• [Task details]
Reproduce the entries below exactly, but only from the line containing "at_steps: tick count" to the line containing "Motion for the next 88", inclusive.

[Dataset excerpts]

============

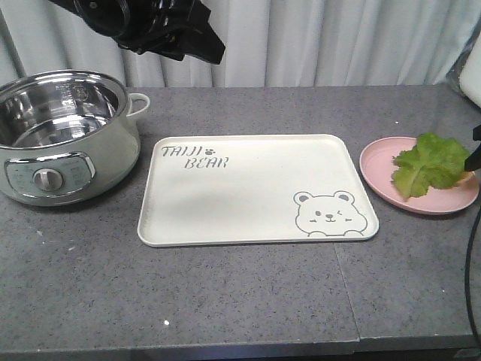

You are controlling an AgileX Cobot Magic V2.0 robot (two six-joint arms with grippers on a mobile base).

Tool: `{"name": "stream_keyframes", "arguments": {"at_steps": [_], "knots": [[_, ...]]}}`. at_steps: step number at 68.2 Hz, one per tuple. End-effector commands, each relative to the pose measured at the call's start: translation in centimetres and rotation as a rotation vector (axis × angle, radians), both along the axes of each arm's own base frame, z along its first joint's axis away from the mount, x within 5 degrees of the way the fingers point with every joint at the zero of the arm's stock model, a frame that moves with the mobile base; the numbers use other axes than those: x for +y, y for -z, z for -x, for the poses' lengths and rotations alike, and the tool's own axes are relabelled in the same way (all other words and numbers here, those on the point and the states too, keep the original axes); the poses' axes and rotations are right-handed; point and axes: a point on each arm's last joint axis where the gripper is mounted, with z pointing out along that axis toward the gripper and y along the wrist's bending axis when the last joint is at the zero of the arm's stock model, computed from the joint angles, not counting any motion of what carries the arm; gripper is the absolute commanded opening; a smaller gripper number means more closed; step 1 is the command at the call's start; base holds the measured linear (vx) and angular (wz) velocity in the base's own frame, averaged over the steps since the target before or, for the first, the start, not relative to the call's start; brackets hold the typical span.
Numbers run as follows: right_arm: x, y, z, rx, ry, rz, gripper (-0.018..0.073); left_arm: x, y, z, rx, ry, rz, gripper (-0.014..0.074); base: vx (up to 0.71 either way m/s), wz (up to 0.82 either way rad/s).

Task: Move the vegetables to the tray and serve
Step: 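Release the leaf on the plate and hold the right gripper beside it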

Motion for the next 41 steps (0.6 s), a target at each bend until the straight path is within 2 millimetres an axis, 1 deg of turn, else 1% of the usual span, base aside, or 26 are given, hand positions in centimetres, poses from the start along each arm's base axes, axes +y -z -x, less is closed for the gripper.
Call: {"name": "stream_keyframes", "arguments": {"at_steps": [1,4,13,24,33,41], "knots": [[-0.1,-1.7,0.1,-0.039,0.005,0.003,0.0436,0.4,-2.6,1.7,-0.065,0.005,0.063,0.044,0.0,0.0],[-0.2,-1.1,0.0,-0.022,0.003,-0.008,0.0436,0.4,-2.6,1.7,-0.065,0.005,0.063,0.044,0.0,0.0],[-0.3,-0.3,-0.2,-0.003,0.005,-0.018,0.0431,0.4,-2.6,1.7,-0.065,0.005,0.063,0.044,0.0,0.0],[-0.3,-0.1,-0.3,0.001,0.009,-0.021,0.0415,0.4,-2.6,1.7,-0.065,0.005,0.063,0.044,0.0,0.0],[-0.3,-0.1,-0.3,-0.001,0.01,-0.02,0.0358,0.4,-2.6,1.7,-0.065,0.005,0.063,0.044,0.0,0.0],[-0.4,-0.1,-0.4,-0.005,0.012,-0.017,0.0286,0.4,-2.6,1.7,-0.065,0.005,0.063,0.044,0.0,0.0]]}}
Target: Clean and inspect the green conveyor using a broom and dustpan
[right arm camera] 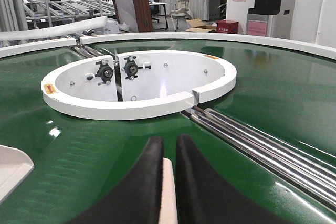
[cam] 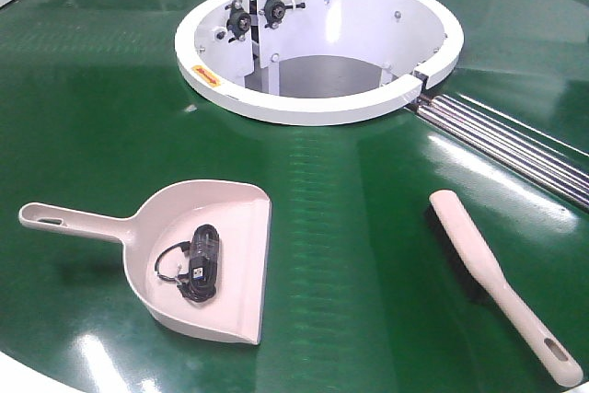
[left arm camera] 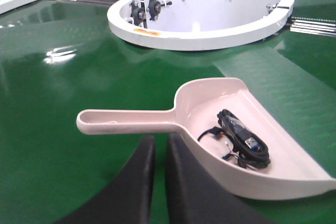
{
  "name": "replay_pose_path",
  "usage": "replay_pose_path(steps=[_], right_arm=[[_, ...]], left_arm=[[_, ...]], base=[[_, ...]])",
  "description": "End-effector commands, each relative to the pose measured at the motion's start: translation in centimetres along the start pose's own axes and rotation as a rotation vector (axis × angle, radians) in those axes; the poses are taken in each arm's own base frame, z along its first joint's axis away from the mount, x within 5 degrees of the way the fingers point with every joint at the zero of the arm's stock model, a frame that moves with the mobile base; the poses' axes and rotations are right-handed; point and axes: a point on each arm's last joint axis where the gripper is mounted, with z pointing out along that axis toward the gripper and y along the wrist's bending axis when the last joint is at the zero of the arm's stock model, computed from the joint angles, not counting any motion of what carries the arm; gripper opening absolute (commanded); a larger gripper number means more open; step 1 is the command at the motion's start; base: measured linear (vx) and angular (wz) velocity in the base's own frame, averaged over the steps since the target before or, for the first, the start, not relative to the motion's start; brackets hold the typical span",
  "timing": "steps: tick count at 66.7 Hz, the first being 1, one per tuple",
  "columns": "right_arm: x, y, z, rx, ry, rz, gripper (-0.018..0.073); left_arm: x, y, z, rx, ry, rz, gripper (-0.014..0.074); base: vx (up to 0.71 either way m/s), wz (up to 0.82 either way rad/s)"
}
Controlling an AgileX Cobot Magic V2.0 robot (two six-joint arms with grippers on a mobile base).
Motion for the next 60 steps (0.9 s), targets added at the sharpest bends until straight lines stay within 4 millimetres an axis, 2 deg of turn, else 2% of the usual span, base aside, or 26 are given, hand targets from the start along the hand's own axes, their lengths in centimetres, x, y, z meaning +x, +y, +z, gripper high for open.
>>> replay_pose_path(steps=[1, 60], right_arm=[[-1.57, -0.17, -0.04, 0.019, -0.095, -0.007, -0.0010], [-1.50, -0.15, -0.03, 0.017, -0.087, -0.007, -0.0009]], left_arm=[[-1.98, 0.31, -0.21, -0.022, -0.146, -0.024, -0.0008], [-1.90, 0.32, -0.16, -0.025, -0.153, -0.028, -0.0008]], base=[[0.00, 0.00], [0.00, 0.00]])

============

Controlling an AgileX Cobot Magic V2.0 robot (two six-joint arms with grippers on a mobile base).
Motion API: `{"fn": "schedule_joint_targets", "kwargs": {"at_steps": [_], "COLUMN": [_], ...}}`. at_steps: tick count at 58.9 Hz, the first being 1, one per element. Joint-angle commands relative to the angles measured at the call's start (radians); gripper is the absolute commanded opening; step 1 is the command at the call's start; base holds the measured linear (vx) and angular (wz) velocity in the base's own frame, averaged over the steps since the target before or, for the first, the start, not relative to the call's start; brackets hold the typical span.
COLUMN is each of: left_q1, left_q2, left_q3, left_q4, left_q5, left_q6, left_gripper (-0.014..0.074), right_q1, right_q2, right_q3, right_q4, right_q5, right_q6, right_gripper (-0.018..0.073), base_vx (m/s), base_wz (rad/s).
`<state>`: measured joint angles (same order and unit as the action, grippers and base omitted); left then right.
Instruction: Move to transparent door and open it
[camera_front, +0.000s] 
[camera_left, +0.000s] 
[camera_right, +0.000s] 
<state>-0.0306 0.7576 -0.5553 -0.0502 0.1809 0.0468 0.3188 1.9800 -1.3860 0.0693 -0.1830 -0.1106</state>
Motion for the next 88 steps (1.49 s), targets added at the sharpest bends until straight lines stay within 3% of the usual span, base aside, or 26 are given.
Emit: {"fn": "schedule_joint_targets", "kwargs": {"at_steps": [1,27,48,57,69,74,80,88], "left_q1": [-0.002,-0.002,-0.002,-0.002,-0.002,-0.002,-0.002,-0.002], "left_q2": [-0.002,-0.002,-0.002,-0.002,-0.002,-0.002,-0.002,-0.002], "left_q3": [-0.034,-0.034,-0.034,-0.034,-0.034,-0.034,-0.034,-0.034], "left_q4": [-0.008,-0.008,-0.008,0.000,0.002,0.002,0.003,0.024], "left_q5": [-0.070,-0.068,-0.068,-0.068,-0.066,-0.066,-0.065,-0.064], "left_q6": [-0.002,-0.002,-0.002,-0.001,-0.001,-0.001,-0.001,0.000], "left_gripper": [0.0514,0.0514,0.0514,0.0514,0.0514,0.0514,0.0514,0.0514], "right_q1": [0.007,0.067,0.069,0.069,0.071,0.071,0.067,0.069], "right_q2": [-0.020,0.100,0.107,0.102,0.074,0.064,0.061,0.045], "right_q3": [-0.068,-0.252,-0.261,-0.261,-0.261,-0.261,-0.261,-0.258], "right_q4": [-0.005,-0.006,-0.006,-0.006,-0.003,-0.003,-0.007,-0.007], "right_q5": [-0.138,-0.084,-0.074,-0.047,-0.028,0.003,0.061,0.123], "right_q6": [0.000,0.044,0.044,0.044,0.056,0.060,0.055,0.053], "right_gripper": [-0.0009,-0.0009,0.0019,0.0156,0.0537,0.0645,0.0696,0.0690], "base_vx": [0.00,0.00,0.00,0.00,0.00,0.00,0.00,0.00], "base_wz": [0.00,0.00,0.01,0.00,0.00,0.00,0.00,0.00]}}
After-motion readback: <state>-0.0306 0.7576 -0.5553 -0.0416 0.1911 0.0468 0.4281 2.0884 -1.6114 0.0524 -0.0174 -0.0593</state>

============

• [Exercise answer]
Motion API: `{"fn": "schedule_joint_targets", "kwargs": {"at_steps": [_], "COLUMN": [_], ...}}`. at_steps: tick count at 58.9 Hz, the first being 1, one per element. Joint-angle commands relative to the angles measured at the call's start (radians); gripper is the absolute commanded opening; step 1 is the command at the call's start; base holds the measured linear (vx) and angular (wz) velocity in the base's own frame, averaged over the steps since the target before or, for the first, the start, not relative to the call's start; brackets hold the typical span.
COLUMN is each of: left_q1, left_q2, left_q3, left_q4, left_q5, left_q6, left_gripper (-0.014..0.074), right_q1, right_q2, right_q3, right_q4, right_q5, right_q6, right_gripper (-0.018..0.073), base_vx (m/s), base_wz (rad/s).
`<state>`: measured joint angles (same order and unit as the action, grippers and base omitted); left then right.
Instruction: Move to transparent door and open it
[camera_front, +0.000s] 
[camera_left, +0.000s] 
[camera_right, +0.000s] 
<state>-0.0306 0.7576 -0.5553 -0.0502 0.1809 0.0468 0.3188 1.9800 -1.3860 0.0693 -0.1830 -0.1106</state>
Motion for the next 88 steps (1.49 s), targets added at the sharpest bends until straight lines stay within 3% of the usual span, base aside, or 26 are given.

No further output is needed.